(Activity):
With the images left out, print all of the records below exactly.

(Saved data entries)
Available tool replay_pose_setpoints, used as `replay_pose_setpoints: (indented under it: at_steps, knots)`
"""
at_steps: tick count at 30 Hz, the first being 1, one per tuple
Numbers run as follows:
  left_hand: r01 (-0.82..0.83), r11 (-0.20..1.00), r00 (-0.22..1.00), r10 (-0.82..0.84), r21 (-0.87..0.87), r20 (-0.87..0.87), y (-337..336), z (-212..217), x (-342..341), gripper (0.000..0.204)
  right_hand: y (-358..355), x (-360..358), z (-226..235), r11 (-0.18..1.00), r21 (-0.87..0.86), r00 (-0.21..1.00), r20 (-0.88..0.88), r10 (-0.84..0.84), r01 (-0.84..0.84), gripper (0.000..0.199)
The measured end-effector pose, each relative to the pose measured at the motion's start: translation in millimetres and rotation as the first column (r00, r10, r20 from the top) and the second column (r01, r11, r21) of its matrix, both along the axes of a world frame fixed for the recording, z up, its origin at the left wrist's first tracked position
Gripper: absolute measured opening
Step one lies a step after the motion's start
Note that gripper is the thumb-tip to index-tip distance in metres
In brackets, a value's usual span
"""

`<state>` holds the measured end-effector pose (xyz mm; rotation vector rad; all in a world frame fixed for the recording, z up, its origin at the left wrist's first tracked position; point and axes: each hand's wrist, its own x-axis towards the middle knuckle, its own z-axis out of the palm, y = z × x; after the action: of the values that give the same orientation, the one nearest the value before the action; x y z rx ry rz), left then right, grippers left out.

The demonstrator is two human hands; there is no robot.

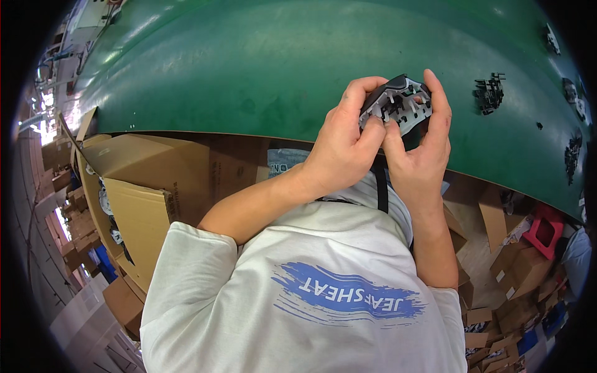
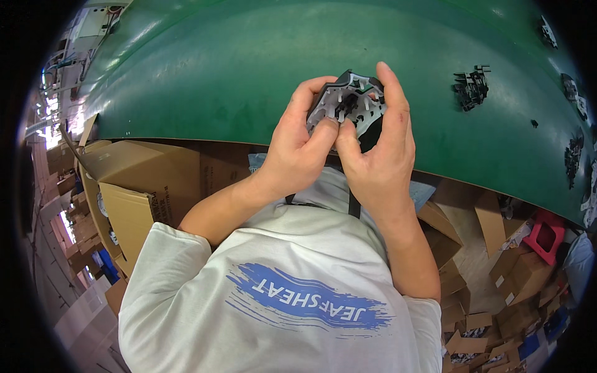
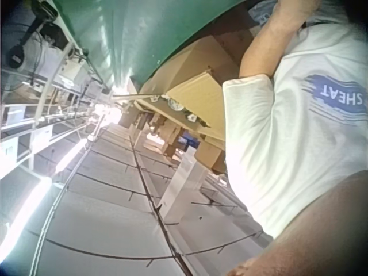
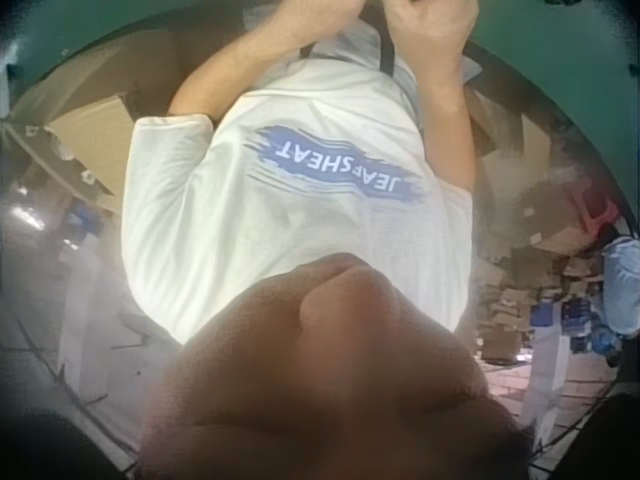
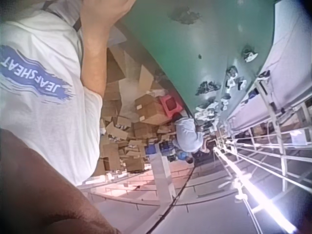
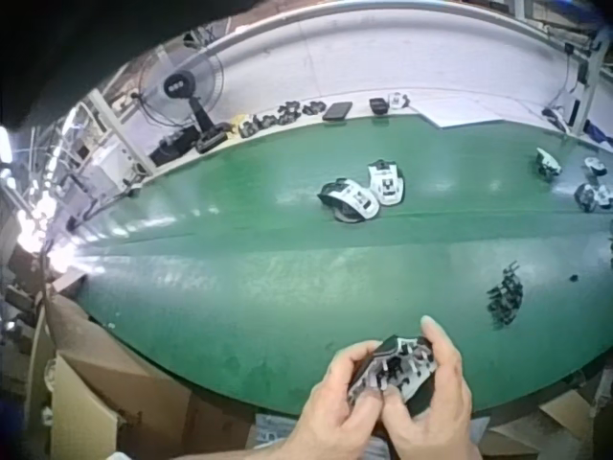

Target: The person assembles mouse shells by inserting small plastic components into the casings by hand, places the assembled shells into a cardboard box, and organizes plastic parts on the conveyor belt.

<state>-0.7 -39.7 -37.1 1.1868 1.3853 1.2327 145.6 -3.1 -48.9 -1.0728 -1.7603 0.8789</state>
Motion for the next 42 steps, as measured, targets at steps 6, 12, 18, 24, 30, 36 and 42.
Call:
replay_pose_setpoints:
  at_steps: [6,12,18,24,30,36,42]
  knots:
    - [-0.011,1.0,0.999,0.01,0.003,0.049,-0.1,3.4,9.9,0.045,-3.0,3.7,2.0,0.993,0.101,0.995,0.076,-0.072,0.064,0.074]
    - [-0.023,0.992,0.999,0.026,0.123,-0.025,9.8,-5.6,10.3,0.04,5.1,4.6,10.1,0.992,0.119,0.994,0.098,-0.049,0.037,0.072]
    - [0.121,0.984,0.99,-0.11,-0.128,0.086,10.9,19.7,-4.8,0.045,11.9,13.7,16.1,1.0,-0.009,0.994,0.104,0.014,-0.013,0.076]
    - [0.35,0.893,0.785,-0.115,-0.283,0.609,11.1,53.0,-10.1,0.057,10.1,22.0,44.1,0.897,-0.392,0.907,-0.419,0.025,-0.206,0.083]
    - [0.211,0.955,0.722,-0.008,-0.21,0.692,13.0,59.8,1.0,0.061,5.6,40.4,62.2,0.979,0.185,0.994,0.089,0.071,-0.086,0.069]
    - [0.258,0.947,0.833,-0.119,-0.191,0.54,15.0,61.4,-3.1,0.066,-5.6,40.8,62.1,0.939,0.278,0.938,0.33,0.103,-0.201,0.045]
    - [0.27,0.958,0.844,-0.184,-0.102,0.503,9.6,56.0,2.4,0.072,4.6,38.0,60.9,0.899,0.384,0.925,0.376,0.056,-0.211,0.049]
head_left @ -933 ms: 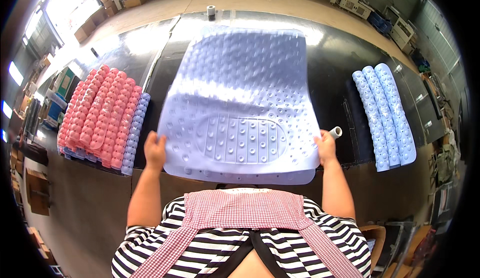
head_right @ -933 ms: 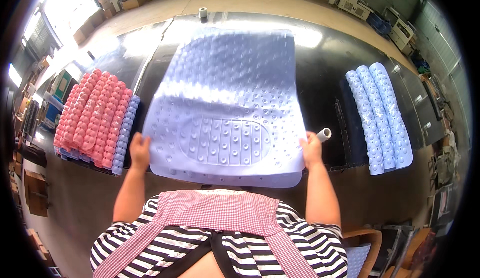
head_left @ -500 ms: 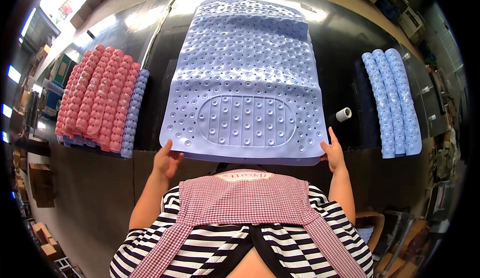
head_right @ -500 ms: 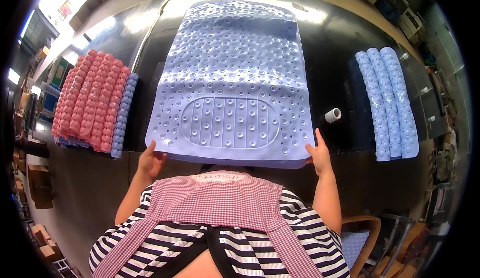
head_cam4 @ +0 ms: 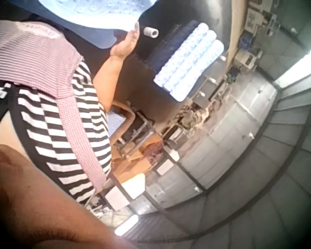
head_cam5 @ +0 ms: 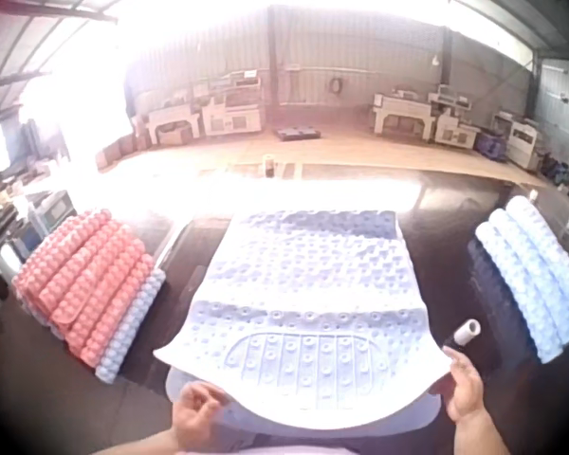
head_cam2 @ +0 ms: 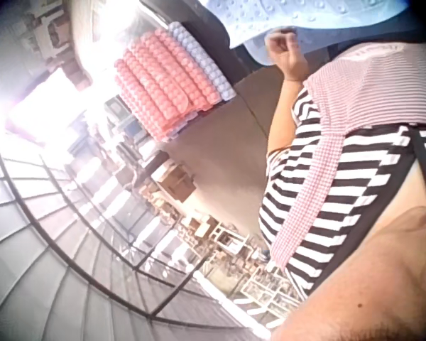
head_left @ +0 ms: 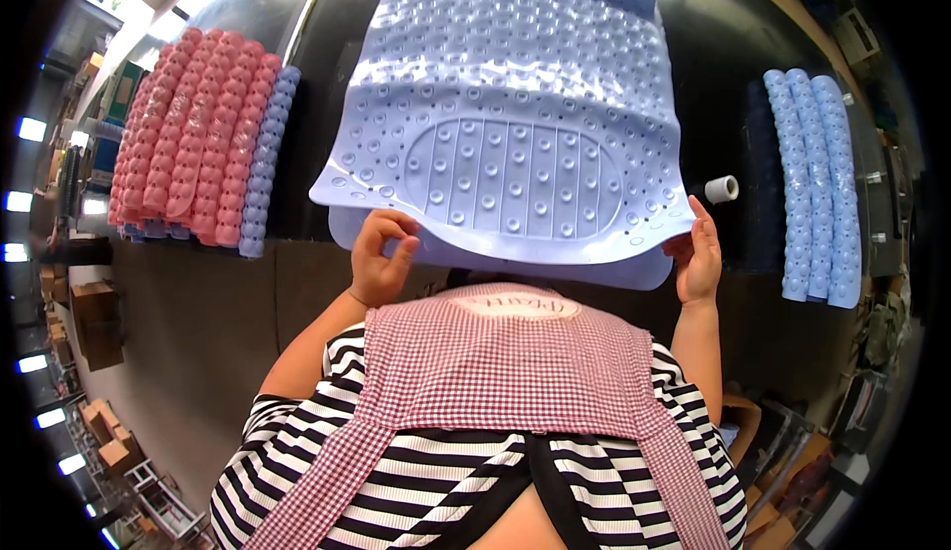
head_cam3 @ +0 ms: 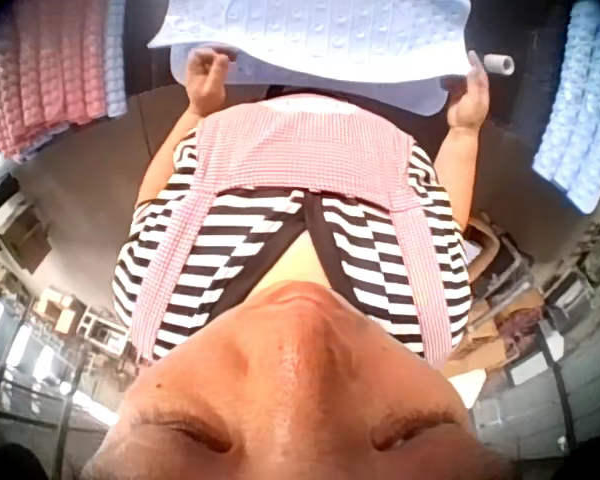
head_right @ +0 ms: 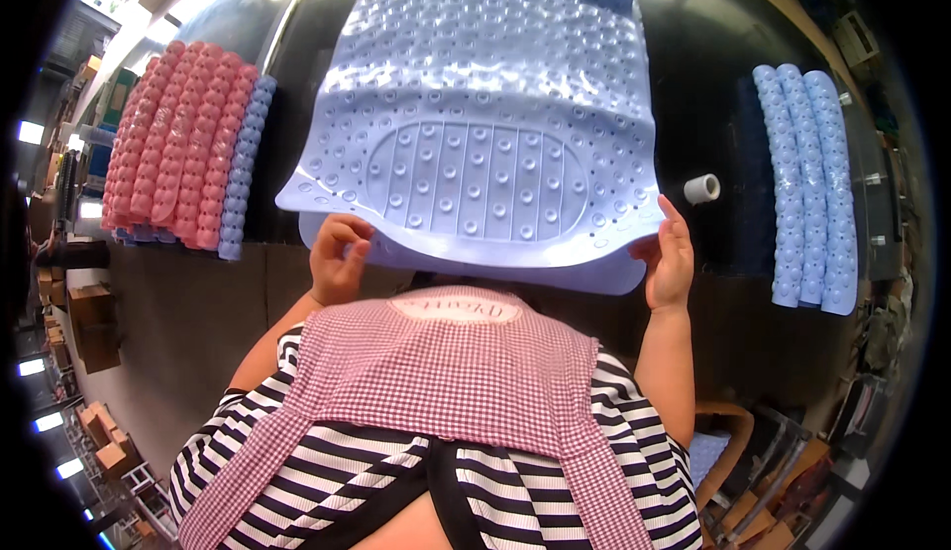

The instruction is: The person rolls textured blue bath mats one by one, securing each roll with a piece of clear adhesive tape, and places the finished rolls into a container.

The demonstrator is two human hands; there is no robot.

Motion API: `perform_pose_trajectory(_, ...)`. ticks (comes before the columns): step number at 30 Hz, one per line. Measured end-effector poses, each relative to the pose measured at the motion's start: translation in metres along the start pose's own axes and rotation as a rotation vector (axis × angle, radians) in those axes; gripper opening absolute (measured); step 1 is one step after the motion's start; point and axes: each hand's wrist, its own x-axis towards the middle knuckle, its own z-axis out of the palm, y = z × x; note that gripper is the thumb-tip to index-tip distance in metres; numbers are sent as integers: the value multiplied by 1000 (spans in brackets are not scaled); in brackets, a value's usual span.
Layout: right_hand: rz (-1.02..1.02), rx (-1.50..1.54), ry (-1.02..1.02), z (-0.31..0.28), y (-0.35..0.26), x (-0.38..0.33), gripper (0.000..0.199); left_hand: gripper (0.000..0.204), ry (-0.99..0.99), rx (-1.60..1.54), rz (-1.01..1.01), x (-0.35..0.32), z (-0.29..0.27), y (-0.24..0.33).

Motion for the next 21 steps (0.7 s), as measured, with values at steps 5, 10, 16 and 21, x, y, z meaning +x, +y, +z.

(Expected output):
Available tool replay_pose_setpoints, used as `replay_pose_setpoints: (indented under it: at_steps, knots)`
"""
at_steps: tick count at 30 Hz, the first being 1, one per tuple
Numbers run as follows:
  left_hand: r01 (-0.82..0.83), r11 (-0.20..1.00), r00 (-0.22..1.00), r10 (-0.82..0.84), r21 (-0.87..0.87), r20 (-0.87..0.87), y (-337..336), z (-212..217), x (-342..341), gripper (0.000..0.204)
  right_hand: y (-358..355), x (-360..358), z (-226..235), r11 (-0.18..1.00), r21 (-0.87..0.86), r00 (-0.21..1.00), r20 (-0.88..0.88), r10 (-0.84..0.84), r01 (-0.84..0.84), gripper (0.000..0.199)
The measured end-effector pose, each relative to the pose measured at the motion's start: translation in millimetres and rotation as the first column (r00, r10, r20 from the top) and the second column (r01, r11, r21) of its matrix, both along the axes of a world frame fixed for the recording, z up, its origin at the left wrist's first tracked position
Gripper: absolute measured opening
Step one lies a step after the motion's start
Note that gripper is the thumb-tip to index-tip distance in metres
In brackets, a value's usual span
"""

`<state>` holds the measured end-effector pose (xyz mm; rotation vector rad; all in a world frame fixed for the recording, z up, its origin at the left wrist's first tracked position; point and axes: each hand's wrist, its own x-axis towards the middle knuckle, its own z-axis out of the palm, y = z × x; after the action: of the values that give the same orientation, the one nearest the value before the action; x y z rx ry rz), left then right, grippers left out.

The demonstrator is two human hands; there is no robot.


Target: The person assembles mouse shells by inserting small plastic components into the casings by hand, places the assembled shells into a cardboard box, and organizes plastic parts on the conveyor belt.

<state>-0.7 -39.7 -37.1 1.1868 1.3853 1.2327 145.6 -3.1 -48.9 -1.0728 -1.7603 0.8789</state>
Motion for the next 42 steps, as measured, targets at steps 6, 12, 18, 24, 30, 36 and 42.
Call:
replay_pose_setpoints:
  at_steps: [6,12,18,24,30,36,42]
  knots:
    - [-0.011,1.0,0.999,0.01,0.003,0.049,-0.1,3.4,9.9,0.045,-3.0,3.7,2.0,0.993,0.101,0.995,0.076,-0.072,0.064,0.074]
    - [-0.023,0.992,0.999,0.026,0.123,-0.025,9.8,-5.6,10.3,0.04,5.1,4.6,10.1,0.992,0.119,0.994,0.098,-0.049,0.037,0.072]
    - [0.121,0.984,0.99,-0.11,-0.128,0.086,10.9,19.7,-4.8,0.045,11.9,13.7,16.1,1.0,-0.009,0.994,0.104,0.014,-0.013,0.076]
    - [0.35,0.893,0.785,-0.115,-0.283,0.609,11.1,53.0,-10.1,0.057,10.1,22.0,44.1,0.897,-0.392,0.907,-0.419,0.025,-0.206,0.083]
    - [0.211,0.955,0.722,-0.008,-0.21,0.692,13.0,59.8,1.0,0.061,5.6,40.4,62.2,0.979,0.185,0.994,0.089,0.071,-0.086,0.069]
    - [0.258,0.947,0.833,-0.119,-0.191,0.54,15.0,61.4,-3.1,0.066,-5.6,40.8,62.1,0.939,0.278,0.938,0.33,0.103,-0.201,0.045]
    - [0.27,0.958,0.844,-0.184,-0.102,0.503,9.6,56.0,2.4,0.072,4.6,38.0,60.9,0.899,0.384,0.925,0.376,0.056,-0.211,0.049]
head_left @ -933 ms: 
head_right @ -933 ms: 
head_left @ -500 ms: 
head_right @ -500 ms: 
head_cam4 @ +0 ms: 
head_cam5 @ +0 ms: 
head_cam2 @ +0 ms: 
head_left @ +0 ms: 
head_cam3 @ +0 ms: 
head_right @ +0 ms: 

The instruction is: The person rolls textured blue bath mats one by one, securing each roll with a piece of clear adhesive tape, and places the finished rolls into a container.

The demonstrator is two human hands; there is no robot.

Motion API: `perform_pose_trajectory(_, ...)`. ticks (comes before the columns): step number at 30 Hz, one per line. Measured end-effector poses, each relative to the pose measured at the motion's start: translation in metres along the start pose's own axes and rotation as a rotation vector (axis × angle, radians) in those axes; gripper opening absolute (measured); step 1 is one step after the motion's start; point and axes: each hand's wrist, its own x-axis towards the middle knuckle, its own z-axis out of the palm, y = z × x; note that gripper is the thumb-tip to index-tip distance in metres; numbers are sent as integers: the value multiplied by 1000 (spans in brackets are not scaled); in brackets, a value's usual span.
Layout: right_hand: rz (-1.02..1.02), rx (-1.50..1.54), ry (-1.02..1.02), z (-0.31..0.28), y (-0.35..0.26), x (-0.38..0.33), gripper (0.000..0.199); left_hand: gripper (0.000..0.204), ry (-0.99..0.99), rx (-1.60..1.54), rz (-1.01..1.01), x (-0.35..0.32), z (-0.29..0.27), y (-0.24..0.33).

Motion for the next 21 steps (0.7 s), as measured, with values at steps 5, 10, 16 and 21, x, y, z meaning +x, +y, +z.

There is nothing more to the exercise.